Law360, the Daily Business Review and Bloomberg Law have coverage of the decision by Judge Jeffrey T. Kuntz.

The improper argument included references to George Orwell’s dystopian novel 1984 and Oscar Wilde’s book The Picture of Dorian Gray.

Law360 identified the plaintiffs lawyer who made the improper comment as Scott P. Schlesinger of the Schlesinger Law Offices. The appeals court said the counsel improperly:

• Called the R.J. Reynolds Tobacco Co. and Philip Morris USA Inc. a “soulless enterprise of death.”

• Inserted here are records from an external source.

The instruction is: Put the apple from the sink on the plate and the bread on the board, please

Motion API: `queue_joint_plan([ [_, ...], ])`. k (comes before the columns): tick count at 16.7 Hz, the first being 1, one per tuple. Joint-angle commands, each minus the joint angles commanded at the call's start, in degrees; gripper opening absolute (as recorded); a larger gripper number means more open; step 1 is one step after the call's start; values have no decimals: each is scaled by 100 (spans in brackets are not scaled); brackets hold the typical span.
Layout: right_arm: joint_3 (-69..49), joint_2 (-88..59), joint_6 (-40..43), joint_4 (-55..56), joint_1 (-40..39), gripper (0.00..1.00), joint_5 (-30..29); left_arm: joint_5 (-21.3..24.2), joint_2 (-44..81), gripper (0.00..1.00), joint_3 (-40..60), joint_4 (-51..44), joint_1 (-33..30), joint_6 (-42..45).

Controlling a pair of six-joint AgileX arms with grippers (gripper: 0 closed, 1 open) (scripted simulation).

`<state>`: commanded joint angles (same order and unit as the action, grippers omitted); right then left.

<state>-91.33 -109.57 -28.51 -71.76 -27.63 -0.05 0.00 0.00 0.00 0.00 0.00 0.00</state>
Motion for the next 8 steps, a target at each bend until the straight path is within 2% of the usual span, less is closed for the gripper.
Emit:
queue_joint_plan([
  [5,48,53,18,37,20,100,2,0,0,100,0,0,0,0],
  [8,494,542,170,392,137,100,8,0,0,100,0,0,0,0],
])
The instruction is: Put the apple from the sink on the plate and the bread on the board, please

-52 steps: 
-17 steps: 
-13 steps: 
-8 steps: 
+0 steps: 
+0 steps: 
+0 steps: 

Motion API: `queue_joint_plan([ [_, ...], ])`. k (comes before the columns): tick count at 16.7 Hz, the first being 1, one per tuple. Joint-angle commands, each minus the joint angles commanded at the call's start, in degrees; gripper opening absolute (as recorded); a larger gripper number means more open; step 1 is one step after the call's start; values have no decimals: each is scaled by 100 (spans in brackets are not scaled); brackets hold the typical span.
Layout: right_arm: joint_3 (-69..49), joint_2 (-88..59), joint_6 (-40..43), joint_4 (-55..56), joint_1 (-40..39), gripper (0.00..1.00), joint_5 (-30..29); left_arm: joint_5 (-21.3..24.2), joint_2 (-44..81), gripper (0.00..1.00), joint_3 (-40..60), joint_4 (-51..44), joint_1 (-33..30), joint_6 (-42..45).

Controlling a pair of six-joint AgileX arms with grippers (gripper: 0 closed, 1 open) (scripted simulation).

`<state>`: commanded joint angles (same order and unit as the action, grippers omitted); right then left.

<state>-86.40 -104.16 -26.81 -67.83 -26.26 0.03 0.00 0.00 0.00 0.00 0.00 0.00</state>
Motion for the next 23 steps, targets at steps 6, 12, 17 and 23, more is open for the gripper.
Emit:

• Described Mahfuz as a good guy “trying to overcome Big Brother.” The counsel then read a passage from 1984 in which fictional character Winston was about to be tortured. Winston was told: “You must stop imagining that posterity will vindicate you, Winston. Posterity will never hear you. You’ll be lifted clean out of the stream of history.” The counsel then asked jurors to make sure that Mahfuz’s wife is not forgotten.

• Compared the tobacco companies to Wilde’s Dorian Gray character, who looks in a mirror and sees things for what they really are. “He’s able to see inside his own self, and he sees that he’s rotten,” the counsel said. He urged jurors to see tobacco companies in the same light, for what they really are, “because they are rotten inside.”

• Told jurors not to “lose sight” of “the evil that men do. … The conduct of these individuals lives on. … Horrors leave shadows, especially carcinogenic horrors.”

A concurring opinion by Judge Robert M. Gross said reversal is required by caselaw, but he thinks the Florida cases “inappropriately deter metaphorical speech.”

Quoting Orwell, Gross said the caselaw encourages “euphemism, question-begging and sheer cloudy vagueness” with imprecise words that “fall upon the facts like soft snow, blurring the outlines and covering up all the details.”

For his part, Gross found the 1984 reference to be “weak and convoluted, hardly the type of argument that would inflame the jurors and cause them to abandon all reason in returning a verdict.”

Kuntz’s opinion didn’t name Schlesinger as the offending lawyer, but he did refer to another appellate opinion finding the 1984 reference to be improper. That opinion said Schlesinger or his firm had made “improper inflammatory closing arguments appealing to passion by trial counsel” in several cases.